PROBLEM DESCRIPTION: Look through the data below and work out how many lines contain the string "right". Give the number alone.

Stored entries

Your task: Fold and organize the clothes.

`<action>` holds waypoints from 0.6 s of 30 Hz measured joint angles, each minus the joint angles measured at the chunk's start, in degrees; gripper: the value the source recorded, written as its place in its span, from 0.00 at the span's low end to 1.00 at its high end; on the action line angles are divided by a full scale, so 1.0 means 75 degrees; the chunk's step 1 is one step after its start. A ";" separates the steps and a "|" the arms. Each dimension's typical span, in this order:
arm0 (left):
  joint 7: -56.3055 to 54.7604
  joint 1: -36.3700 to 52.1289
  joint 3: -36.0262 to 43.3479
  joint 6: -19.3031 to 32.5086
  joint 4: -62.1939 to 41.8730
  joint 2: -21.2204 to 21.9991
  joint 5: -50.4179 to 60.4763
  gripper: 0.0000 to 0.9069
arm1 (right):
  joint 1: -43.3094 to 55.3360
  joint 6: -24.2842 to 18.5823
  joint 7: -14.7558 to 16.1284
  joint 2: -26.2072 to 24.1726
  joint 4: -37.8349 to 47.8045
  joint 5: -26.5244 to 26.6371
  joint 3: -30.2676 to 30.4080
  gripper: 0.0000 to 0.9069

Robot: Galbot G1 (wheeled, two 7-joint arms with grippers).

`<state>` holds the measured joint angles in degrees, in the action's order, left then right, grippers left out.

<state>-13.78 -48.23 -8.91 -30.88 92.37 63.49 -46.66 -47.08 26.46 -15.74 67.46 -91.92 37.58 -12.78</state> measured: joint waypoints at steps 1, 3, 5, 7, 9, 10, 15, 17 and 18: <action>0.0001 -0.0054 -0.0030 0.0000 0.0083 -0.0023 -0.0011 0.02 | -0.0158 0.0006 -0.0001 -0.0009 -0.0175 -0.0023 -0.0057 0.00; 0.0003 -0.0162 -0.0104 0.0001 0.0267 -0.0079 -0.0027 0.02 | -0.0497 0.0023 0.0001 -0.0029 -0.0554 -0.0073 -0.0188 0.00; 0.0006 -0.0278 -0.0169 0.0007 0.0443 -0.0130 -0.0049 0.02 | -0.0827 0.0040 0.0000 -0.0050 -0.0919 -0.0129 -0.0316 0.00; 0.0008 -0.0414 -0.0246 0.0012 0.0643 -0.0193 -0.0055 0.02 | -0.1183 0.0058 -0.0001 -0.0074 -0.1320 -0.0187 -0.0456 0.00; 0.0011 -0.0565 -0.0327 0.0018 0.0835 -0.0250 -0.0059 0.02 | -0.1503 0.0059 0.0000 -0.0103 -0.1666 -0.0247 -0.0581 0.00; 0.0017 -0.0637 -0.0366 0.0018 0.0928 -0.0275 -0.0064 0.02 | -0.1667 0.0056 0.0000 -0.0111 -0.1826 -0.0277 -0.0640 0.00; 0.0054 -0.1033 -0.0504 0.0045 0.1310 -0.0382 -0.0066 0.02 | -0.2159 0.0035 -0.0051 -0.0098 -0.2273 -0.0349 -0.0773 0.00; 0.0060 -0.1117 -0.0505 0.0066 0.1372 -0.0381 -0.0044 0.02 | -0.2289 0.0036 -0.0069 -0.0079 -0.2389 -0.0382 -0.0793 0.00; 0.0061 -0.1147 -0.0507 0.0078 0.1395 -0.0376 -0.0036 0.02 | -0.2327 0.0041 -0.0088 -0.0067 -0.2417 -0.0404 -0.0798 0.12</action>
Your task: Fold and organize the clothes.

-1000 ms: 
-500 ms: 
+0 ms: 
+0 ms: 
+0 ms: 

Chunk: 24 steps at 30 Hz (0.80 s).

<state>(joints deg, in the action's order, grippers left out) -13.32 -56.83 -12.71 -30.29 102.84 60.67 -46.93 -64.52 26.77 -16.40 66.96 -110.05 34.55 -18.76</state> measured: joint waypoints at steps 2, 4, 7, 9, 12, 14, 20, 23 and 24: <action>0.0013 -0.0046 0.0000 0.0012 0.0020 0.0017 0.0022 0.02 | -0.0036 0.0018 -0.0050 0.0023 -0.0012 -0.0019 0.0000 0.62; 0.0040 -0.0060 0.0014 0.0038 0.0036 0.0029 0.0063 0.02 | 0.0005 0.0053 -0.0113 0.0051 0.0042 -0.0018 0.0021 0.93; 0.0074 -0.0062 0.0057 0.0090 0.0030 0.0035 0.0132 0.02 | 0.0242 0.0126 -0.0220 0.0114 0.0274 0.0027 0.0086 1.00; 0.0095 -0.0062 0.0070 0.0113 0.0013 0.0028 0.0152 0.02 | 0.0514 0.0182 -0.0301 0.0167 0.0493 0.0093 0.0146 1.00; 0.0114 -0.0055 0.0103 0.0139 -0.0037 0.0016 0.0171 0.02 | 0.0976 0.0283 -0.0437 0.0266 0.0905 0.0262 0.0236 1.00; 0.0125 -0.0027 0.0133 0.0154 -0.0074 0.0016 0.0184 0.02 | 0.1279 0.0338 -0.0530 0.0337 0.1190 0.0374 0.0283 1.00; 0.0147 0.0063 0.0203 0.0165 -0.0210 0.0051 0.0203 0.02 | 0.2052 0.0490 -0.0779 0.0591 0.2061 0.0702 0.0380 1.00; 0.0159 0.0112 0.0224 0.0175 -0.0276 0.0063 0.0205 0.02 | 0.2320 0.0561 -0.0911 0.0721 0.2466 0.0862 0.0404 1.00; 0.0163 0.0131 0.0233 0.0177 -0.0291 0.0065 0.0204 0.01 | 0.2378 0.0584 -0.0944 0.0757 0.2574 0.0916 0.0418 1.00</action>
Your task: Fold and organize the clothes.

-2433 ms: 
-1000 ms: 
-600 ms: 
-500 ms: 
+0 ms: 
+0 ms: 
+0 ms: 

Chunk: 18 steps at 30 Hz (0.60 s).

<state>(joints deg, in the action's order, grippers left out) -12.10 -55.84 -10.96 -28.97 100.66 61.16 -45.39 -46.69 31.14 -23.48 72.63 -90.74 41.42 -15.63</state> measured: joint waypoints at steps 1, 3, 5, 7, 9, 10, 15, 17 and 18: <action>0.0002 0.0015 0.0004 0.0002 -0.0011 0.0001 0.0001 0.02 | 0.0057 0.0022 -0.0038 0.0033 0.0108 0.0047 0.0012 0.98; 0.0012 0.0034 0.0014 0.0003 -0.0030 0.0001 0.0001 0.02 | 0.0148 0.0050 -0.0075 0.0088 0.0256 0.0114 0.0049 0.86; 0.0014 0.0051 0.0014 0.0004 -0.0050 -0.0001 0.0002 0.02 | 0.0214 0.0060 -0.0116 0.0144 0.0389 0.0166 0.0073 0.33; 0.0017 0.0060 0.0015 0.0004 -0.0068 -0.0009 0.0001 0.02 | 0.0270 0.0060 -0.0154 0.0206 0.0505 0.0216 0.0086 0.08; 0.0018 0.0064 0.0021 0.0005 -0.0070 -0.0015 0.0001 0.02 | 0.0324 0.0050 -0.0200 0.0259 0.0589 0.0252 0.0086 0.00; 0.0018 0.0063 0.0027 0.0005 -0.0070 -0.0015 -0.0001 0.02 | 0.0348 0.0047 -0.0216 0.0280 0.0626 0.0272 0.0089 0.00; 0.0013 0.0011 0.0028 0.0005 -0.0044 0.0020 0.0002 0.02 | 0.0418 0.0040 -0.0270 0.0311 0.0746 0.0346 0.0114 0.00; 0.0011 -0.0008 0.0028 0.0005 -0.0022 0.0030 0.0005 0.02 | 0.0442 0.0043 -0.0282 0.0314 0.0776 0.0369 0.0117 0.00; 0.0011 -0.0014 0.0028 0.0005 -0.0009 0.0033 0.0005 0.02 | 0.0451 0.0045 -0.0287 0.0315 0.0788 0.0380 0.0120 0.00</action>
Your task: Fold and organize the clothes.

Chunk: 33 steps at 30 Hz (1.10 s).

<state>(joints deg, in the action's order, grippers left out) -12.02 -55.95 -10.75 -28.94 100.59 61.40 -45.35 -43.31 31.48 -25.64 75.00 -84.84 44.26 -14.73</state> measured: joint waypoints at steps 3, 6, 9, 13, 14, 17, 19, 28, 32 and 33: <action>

SOLUTION FOR THIS PROBLEM: 2